Le informazioni raccolte dallo studio Talk-Hypo, tema al centro dell’incontro a Barcellona, che ha mostrato il ‘peso’ degli eventi avversi del diabete sui pazienti e sulle famiglie, “possono rappresentare una risorsa importante anche per gli operatori sanitari. È infatti emerso che, attraverso conversazioni tra operatori sanitari e familiari, è possibile ridurre l’onere e il rischio di ipoglicemia, come anche dichiarato da 9 intervistati su 10, confermando l’importanza di coinvolgere i membri della famiglia nella gestione del diabete“.
Frontoni ha infine messo l’accento sull’importanza di una corretta gestione farmacologica dei pazienti: “Esistono medicinali innovativi, ma che in alcuni casi hanno ormai già alcuni anni, che consentono di ridurre o azzerare il rischio di episodi ipoglicemici (non agendo sulla secrezione insulinica, ma riorganizzando l’attività della beta-cellula pancreatica ricreando una risposta fisiologica all’insulina, oppure raggiungendo una concentrazione stabile senza picchi) ma che sono ancora oggi sotto-utilizzati“.

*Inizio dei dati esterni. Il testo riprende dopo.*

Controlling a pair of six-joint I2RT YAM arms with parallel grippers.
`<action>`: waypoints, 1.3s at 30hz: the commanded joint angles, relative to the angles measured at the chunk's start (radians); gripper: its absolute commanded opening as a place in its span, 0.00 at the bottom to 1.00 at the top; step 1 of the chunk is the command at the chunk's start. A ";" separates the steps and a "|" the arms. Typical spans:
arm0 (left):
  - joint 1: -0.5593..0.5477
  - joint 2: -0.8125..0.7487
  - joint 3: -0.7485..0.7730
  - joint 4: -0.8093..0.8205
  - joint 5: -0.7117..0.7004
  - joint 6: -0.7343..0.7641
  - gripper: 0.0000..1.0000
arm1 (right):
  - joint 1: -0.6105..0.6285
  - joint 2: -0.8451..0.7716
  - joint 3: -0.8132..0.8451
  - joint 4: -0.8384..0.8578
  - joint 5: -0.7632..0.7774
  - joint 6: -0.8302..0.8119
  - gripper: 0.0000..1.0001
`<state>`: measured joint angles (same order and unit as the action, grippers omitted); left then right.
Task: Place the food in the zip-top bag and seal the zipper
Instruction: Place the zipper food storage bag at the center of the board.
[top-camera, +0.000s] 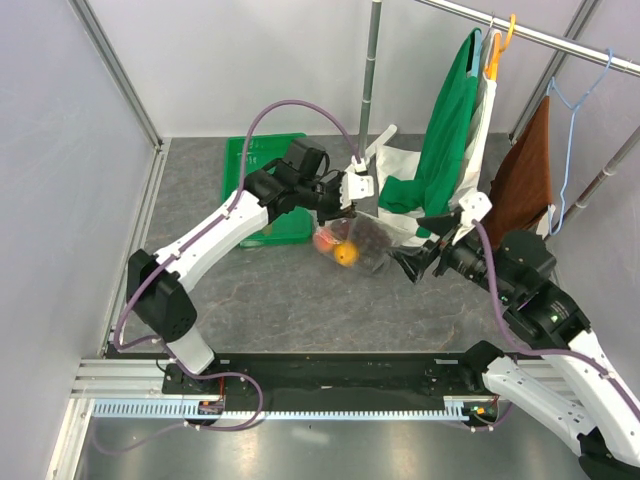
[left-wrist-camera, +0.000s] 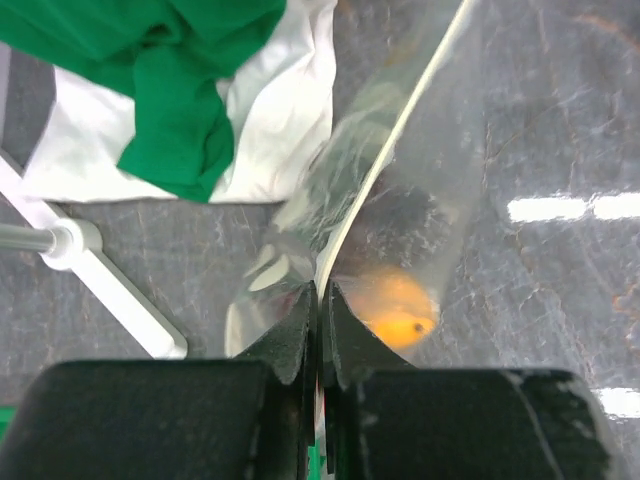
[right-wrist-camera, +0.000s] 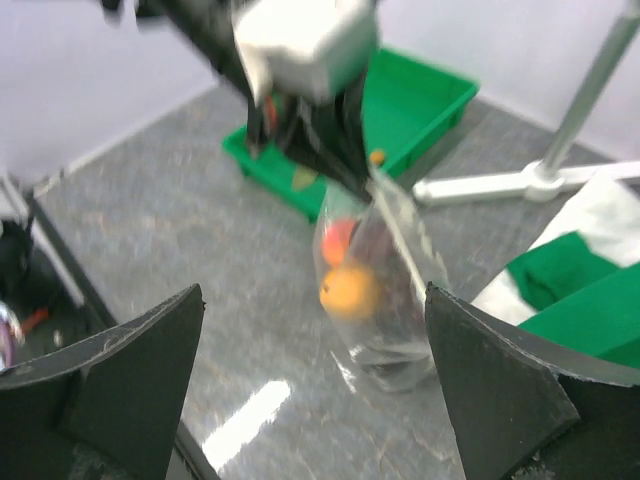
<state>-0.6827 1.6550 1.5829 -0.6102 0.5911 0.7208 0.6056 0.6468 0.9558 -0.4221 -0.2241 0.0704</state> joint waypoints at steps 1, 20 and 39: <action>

Un problema soprattutto “di costi e di ‘paletti’ di utilizzo imposti dall’Aifa“, ma anche “culturale, da parte degli specialisti delle varie branche, e di inerzia, perché c’è difficoltà fra i medici a iniziare nuova terapia. Sulle limitazioni prescrittive bisogna lavorare, ma se il diabetologo non è convinto della bontà delle nuove classi farmacologiche e della necessità di abbandonarne alcune altre, non andremo lontano“.